Institute of Computer Science, University of Bern, Bern 3012, Switzerland.
Center for Experimental Neurology, Sleep Wake Epilepsy Center, NeuroTec, Department of Neurology, Inselspital, Bern University Hospital, University of Bern, Bern 3010, Switzerland.
J Neurosci. 2023 May 17;43(20):3696-3707. doi: 10.1523/JNEUROSCI.1941-22.2023. Epub 2023 Apr 12.
During rest, intrinsic neural dynamics manifest at multiple timescales, which progressively increase along visual and somatosensory hierarchies. Theoretically, intrinsic timescales are thought to facilitate processing of external stimuli at multiple stages. However, direct links between timescales at rest and sensory processing, as well as translation to the auditory system are lacking. Here, we measured intracranial EEG in 11 human patients with epilepsy (4 women), while listening to pure tones. We show that, in the auditory network, intrinsic neural timescales progressively increase, while the spectral exponent flattens, from temporal to entorhinal cortex, hippocampus, and amygdala. Within the neocortex, intrinsic timescales exhibit spatial gradients that follow the temporal lobe anatomy. Crucially, intrinsic timescales at baseline can explain the latency of auditory responses: as intrinsic timescales increase, so do the single-electrode response onset and peak latencies. Our results suggest that the human auditory network exhibits a repertoire of intrinsic neural dynamics, which manifest in cortical gradients with millimeter resolution and may provide a variety of temporal windows to support auditory processing. Endogenous neural dynamics are often characterized by their intrinsic timescales. These are thought to facilitate processing of external stimuli. However, a direct link between intrinsic timing at rest and sensory processing is missing. Here, with intracranial EEG, we show that intrinsic timescales progressively increase from temporal to entorhinal cortex, hippocampus, and amygdala. Intrinsic timescales at baseline can explain the variability in the timing of intracranial EEG responses to sounds: cortical electrodes with fast timescales also show fast- and short-lasting responses to auditory stimuli, which progressively increase in the hippocampus and amygdala. Our results suggest that a hierarchy of neural dynamics in the temporal lobe manifests across cortical and limbic structures and can explain the temporal richness of auditory responses.

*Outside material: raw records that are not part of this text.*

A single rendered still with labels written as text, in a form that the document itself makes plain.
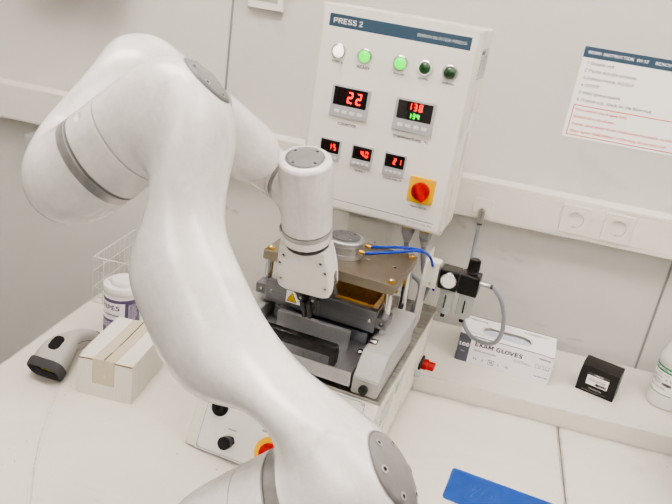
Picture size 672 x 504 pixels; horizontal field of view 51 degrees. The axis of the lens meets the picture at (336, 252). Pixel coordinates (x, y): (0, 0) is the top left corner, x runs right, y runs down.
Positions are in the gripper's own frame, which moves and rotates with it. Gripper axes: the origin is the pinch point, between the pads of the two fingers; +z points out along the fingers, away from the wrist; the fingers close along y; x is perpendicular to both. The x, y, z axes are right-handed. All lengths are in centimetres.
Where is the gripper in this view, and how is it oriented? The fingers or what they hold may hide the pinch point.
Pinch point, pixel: (309, 305)
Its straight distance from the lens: 127.4
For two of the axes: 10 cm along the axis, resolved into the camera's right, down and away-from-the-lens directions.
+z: 0.0, 7.7, 6.4
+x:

在休息时,内在神经动力学表现出多个时间尺度,这些时间尺度沿着视觉和体感层次结构逐渐增加。从理论上讲,内在时间尺度被认为有助于在多个阶段处理外部刺激。然而,静息时的时间尺度与感觉处理之间以及与听觉系统之间的直接联系尚不清楚。在这里,我们在 11 名患有癫痫的人类患者(4 名女性)中测量了颅内 EEG,同时聆听纯音。我们表明,在听觉网络中,内在神经时间尺度从颞叶到内嗅皮层、海马体和杏仁核逐渐增加,而频谱指数则趋于平坦。在内皮层中,内在时间尺度表现出遵循颞叶解剖结构的空间梯度。至关重要的是,基线时的内在时间尺度可以解释听觉反应的潜伏期:随着内在时间尺度的增加,单个电极的反应起始和峰值潜伏期也会增加。我们的结果表明,人类听觉网络表现出一系列内在神经动力学,这些动力学以毫米级分辨率表现为皮质梯度,并可能提供多种时间窗口来支持听觉处理。内源性神经动力学通常以其内在时间尺度为特征。这些被认为有助于处理外部刺激。然而,静息时的内在定时与感觉处理之间的直接联系尚不清楚。在这里,我们使用颅内 EEG 表明,内在时间尺度从颞叶到内嗅皮层、海马体和杏仁核逐渐增加。基线时的内在时间尺度可以解释颅内 EEG 对声音反应的时间变异性:具有快速时间尺度的皮质电极也对听觉刺激表现出快速和短暂的反应,这些反应在海马体和杏仁核中逐渐增加。我们的结果表明,颞叶中的神经动力学层次结构在皮质和边缘结构中表现出来,并可以解释听觉反应的时间丰富性。